Как потом выяснилось, роды у мамы принимала советский врач новой формации, дочь председателя комбеда, поступившая в мединститут по направлению уездного ревкома. Большую часть времени учебы она занималась комсомольской работой и иными общественными нагрузками, поэтому по окончании, несмотря на весьма посредственный диплом, получила распределение в больницу, обслуживавшую советскую элиту, где сразу же была избрана в члены парткома. Зная ее квалификацию, на дежурство ее обычно не ставили, но в этот вечер все сошлось. Врач, который должен был дежурить, заболел, а «светоч советской медицины» вдрызг разругалась с мужем и решила успокоить нервы, подменив прихворнувшего коллегу. А тут поздние роды, осложнение и…

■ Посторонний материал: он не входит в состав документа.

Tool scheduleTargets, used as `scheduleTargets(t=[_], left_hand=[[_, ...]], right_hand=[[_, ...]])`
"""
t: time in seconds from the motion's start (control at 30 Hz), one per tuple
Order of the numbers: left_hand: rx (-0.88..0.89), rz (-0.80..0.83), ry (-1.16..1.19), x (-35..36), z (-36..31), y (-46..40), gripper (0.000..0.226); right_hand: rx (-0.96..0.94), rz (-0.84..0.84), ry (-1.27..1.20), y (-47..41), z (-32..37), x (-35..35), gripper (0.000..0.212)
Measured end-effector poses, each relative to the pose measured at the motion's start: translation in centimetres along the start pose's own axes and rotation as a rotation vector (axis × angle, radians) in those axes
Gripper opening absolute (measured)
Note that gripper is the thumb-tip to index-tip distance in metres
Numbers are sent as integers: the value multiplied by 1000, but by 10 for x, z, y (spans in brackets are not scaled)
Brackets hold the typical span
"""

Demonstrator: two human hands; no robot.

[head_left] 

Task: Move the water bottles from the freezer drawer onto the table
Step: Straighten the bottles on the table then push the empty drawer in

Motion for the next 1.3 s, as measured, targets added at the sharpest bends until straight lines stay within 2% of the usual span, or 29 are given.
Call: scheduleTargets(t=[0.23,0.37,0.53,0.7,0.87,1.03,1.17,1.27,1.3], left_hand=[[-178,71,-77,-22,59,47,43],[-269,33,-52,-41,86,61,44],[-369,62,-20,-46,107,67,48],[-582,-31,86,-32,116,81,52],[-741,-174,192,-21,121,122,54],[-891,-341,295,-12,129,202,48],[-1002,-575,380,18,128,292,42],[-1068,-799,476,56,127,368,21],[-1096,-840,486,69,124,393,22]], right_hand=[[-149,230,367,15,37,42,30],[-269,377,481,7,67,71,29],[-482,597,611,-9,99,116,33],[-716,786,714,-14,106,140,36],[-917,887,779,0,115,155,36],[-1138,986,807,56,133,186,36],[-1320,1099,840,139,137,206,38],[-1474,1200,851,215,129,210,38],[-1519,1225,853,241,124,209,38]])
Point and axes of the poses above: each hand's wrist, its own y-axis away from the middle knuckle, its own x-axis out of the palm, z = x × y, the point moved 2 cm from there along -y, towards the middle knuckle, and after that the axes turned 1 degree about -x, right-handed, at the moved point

После смерти мамы Вилора твердо решила, что станет врачом. Причем врачом хорошим, а не как эта… А небо… ну не всем же быть летчицами!
Школу она окончила на круглые пятерки и, как и собиралась, поступила в мединститут. Правда, не на факультет акушерства и гинекологии, а на хирургию. Хотя дед, с которым она после смерти матери сильно сблизилась и который всячески поддерживал ее в этом начинании, против хирургии выступал категорически, заявляя, что не дамское это дело.
Он вообще теперь стал чаще приезжать в Ленинград и жить у них по две-три недели. Возможно, это было вызвано тем, что отец после смерти матери начал совсем пропадать на работе, так что Вилора оказалась почти полностью предоставленной сама себе. Несмотря на сцену на похоронах, дед и отец не только не сблизились, но еще больше отдалились друг от друга. Так что, когда дед у них гостевал, отец частенько даже не приходил ночевать… а потом уже и не только во время приездов деда. Впрочем, так даже было лучше. Потому что, несмотря на немалую общественную нагрузку, которую взвалили на Вилору в комитете комсомола, она и в институте училась на одни пятерки. Хотя в первую очередь это было вызвано навсегда врезавшимся в ее память бледным лицом матери в гробу, засыпанном цветами…
Все трудности первого курса Вилора преодолела довольно успешно. Даже страшную анатомичку. Отец тоже быстро продвигался по службе. Они переехали в отдельную квартиру, где на Вилору легли все обязанности хозяйки. Впрочем, готовить на собственной кухне и не стоять по утрам в очереди в общий туалет было приятно.
А на втором курсе Вилора влюбилась. Предмет ее страданий звали Колей, и он был заместителем секретаря комитета комсомола института. Пламенный комсомольский вожак и заводила, всегда первый, если нужно было выступить на митинге или собрании, организовать субботник или съездить с агитбригадой в подшефный колхоз. Говорили, что он на первом курсе даже писал заявление, чтобы его направили на помощь сражающейся республиканской Испании.
Вилора бегала за ним хвостиком, горячо поддерживала все его начинания и пялилась на него восторженными глазами. Похоже, такое поведение не способствовало сохранению в тайне ее чувств не только от многочисленных окружающих, но и от самого Коли. Так что он однажды подошел к Вилоре и, сурово поздоровавшись, предложил «на данном этапе» ограничиться дружбой. Потому как международная обстановка серьезно осложнилась, германский фашизм поднимает голову и думать о любви и семье в подобной обстановке он считает несвоевременным. Вилора энергично пожала протянутую руку, полностью согласившись с политическими оценками товарища Николая, а потом весь вечер проплакала в подушку.